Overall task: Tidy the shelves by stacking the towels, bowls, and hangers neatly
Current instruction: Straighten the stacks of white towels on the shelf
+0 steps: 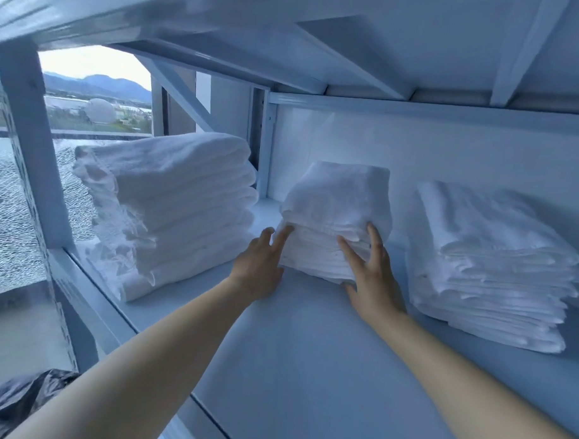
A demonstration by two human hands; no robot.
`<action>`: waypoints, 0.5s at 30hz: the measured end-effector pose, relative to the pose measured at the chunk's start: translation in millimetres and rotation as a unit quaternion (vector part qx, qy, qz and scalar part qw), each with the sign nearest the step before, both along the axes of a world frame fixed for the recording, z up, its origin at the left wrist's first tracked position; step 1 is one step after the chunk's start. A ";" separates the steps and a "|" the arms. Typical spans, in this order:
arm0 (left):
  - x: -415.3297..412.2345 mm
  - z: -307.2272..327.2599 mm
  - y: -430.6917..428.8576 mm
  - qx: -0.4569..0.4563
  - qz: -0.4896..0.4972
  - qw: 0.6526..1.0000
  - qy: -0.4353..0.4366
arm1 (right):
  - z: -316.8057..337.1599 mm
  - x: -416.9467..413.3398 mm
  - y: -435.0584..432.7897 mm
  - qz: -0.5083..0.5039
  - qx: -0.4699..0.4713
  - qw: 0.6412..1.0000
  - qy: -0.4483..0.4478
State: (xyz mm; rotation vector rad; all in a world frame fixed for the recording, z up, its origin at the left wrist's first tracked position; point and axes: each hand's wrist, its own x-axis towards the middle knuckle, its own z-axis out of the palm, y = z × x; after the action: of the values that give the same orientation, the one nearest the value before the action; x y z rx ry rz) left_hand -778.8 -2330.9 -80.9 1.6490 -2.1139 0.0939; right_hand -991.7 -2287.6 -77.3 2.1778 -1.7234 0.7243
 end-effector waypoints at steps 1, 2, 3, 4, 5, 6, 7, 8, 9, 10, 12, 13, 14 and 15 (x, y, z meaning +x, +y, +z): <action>-0.6 -1.3 -3.3 0.008 -0.013 1.000 0.012 | -0.7 2.5 -0.1 -0.005 -0.002 1.000 -0.004; -1.5 -2.5 -6.4 0.015 -0.026 0.999 0.026 | -1.1 4.5 -0.2 -0.010 -0.005 1.000 -0.006; -3.0 -3.2 -9.5 0.021 -0.038 0.998 0.042 | -1.4 5.5 -0.5 -0.014 -0.008 1.000 -0.006; -4.5 -3.4 -12.0 0.027 -0.047 0.997 0.058 | -1.2 5.9 -0.8 -0.015 -0.009 1.000 -0.007; -6.1 -3.2 -14.4 0.029 -0.052 0.996 0.072 | -1.1 5.5 -0.6 -0.016 -0.008 1.000 -0.008; -7.5 -3.2 -16.5 0.026 -0.054 0.995 0.079 | -0.9 4.7 -0.4 -0.016 -0.006 1.000 -0.009; -8.6 -3.2 -18.6 0.020 -0.054 0.995 0.081 | -0.9 3.8 -0.3 -0.017 -0.005 1.000 -0.008; -9.1 -3.4 -20.5 0.012 -0.052 0.996 0.077 | -1.2 3.1 -0.1 -0.020 -0.004 1.000 -0.006; -9.0 -3.5 -22.1 0.004 -0.050 0.996 0.070 | -1.3 2.7 -0.2 -0.022 -0.003 1.000 -0.004; -8.2 -3.5 -23.7 -0.002 -0.050 0.997 0.062 | -1.3 2.7 -0.3 -0.024 -0.002 1.000 -0.004; -5.5 -3.6 -26.4 -0.013 -0.052 0.997 0.048 | -0.9 3.3 -0.5 -0.026 -0.002 1.000 -0.008; -4.3 -3.9 -27.4 -0.019 -0.052 0.998 0.041 | -0.7 3.6 -0.4 -0.025 -0.003 1.000 -0.010; -3.2 -4.1 -27.6 -0.025 -0.052 0.998 0.038 | -0.5 3.9 -0.3 -0.023 -0.006 1.000 -0.012; -2.4 -4.1 -27.4 -0.028 -0.053 0.997 0.039 | -0.3 3.9 0.1 -0.020 -0.009 1.000 -0.014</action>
State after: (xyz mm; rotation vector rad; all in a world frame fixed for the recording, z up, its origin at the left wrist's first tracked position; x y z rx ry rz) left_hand -781.3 -2358.3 -85.0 1.4810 -2.1166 0.0535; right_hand -987.8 -2287.5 -77.6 2.1252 -1.7633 0.7610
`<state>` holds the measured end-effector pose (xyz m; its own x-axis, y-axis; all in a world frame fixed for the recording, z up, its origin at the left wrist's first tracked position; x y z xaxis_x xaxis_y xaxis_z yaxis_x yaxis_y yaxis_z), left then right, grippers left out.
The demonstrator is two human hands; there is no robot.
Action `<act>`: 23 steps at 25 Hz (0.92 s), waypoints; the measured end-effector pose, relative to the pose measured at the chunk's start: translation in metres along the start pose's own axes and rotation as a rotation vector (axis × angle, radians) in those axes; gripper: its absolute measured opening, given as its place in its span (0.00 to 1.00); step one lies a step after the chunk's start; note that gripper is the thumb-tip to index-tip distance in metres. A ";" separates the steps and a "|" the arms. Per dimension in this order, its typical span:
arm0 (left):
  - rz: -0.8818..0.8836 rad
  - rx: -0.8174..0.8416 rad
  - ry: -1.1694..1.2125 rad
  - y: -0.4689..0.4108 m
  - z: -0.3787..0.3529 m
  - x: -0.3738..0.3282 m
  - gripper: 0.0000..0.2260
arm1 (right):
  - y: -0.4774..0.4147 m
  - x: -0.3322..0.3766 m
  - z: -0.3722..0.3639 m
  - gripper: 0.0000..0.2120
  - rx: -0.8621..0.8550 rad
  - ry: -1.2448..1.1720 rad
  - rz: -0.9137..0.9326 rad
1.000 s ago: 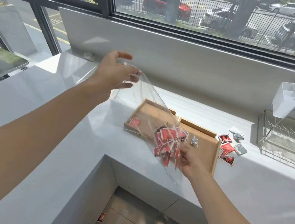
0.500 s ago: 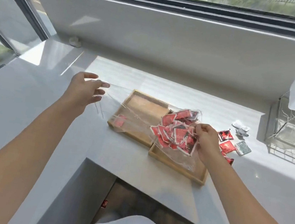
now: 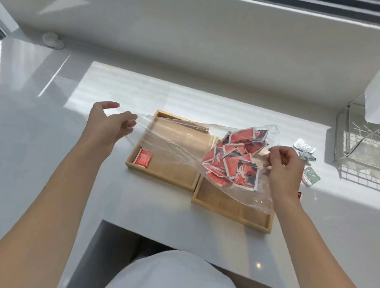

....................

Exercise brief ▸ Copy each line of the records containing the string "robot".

Answer for this exercise ▸
A demonstration by two human hands; no robot.
The demonstrator is two human hands; there is no robot.

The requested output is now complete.